— RECORDED INFORMATION —
══════════

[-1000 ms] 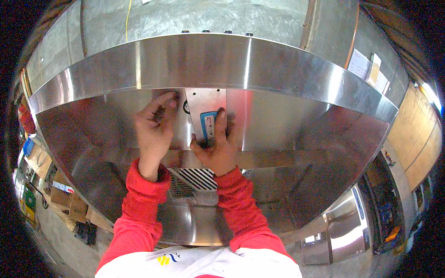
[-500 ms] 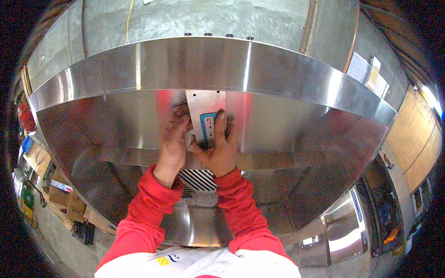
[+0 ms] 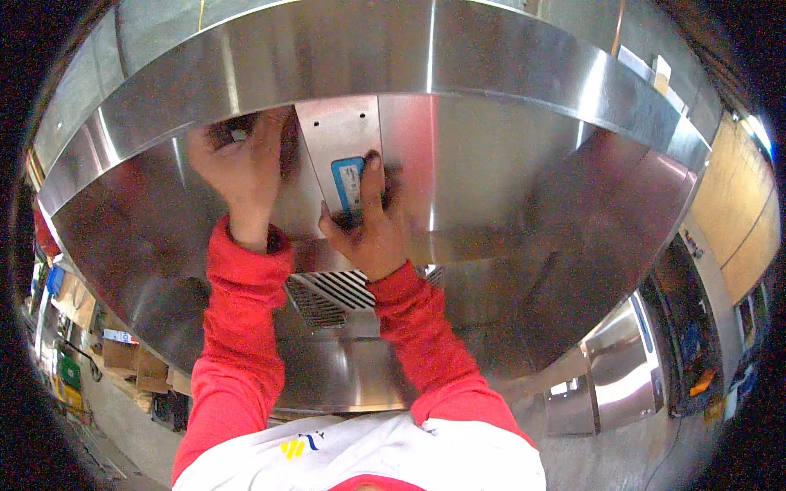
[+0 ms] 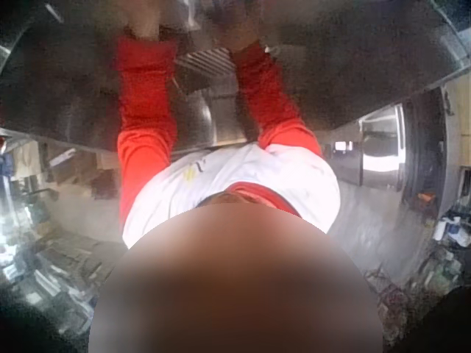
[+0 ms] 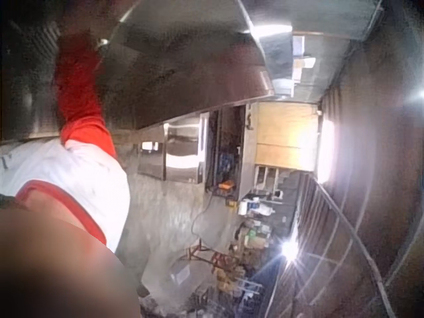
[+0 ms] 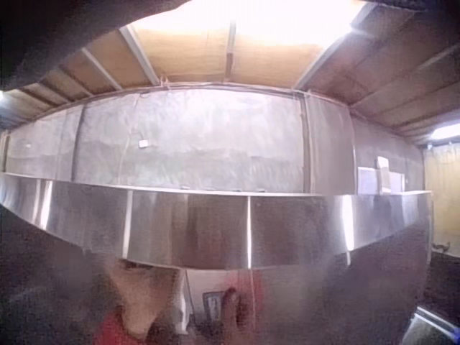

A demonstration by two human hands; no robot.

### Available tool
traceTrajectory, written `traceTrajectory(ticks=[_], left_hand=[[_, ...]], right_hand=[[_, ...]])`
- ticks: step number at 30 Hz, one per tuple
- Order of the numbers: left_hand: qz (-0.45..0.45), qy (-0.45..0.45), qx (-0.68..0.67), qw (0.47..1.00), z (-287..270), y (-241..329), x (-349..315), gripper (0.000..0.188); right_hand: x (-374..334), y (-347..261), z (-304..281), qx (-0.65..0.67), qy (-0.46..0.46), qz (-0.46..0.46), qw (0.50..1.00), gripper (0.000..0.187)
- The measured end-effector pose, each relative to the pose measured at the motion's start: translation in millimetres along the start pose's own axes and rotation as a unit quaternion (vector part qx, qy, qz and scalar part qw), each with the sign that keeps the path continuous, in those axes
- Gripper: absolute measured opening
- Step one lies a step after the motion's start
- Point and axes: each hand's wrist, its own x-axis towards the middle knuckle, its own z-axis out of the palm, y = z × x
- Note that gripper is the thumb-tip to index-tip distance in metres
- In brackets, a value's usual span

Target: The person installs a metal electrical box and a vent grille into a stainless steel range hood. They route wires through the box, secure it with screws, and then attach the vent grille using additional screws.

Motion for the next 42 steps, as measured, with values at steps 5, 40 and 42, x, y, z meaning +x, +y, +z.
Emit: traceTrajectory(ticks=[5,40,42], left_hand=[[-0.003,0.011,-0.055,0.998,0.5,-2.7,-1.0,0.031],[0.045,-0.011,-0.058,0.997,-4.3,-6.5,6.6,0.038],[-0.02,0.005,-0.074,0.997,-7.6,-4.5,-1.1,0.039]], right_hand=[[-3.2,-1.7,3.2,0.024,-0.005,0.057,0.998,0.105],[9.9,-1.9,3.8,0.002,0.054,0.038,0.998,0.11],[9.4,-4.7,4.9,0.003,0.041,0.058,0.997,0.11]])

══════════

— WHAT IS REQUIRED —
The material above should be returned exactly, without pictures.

— RESULT OF THIS TASK —
[-1000 ms] 
[-500 ms] 
[+0 ms] 
[+0 ms] 
[+0 ms] 
[+0 ms] 

A demonstration by two human hands; no robot.

### Available tool
traceTrajectory, written `traceTrajectory(ticks=[_], left_hand=[[_, ...]], right_hand=[[_, ...]])`
- ticks: step number at 30 Hz, one per tuple
- Order of the numbers: left_hand: qz (-0.45..0.45), qy (-0.45..0.45), qx (-0.68..0.67), qw (0.47..1.00), z (-287..270), y (-241..329), x (-349..315), gripper (0.000..0.188); right_hand: x (-374..334), y (-347..261), z (-304..281), qx (-0.65..0.67), qy (-0.46..0.46), qz (-0.46..0.46), qw (0.50..1.00), gripper (0.000..0.187)
- The measured end-effector pose, each relative to the pose measured at the motion's start: translation in millimetres along the start pose's own axes and rotation as a unit quaternion (vector part qx, qy, qz and scalar part qw), each with the sign that keeps the path continuous, in those axes
- Gripper: absolute measured opening
- Step one lies a step after the motion's start
- Point and axes: each hand's wrist, its own x-axis towards the middle knuckle, its own z-axis out of the palm, y = z × x
- Note that gripper is the thumb-tip to index-tip distance in metres
- In brackets, a value's usual span

Target: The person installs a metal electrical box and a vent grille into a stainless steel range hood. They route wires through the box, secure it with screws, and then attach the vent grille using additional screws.

Motion for the next 42 steps, as measured, with values at steps 5, 40 and 42, x, y, z meaning +x, +y, +z.
Emit: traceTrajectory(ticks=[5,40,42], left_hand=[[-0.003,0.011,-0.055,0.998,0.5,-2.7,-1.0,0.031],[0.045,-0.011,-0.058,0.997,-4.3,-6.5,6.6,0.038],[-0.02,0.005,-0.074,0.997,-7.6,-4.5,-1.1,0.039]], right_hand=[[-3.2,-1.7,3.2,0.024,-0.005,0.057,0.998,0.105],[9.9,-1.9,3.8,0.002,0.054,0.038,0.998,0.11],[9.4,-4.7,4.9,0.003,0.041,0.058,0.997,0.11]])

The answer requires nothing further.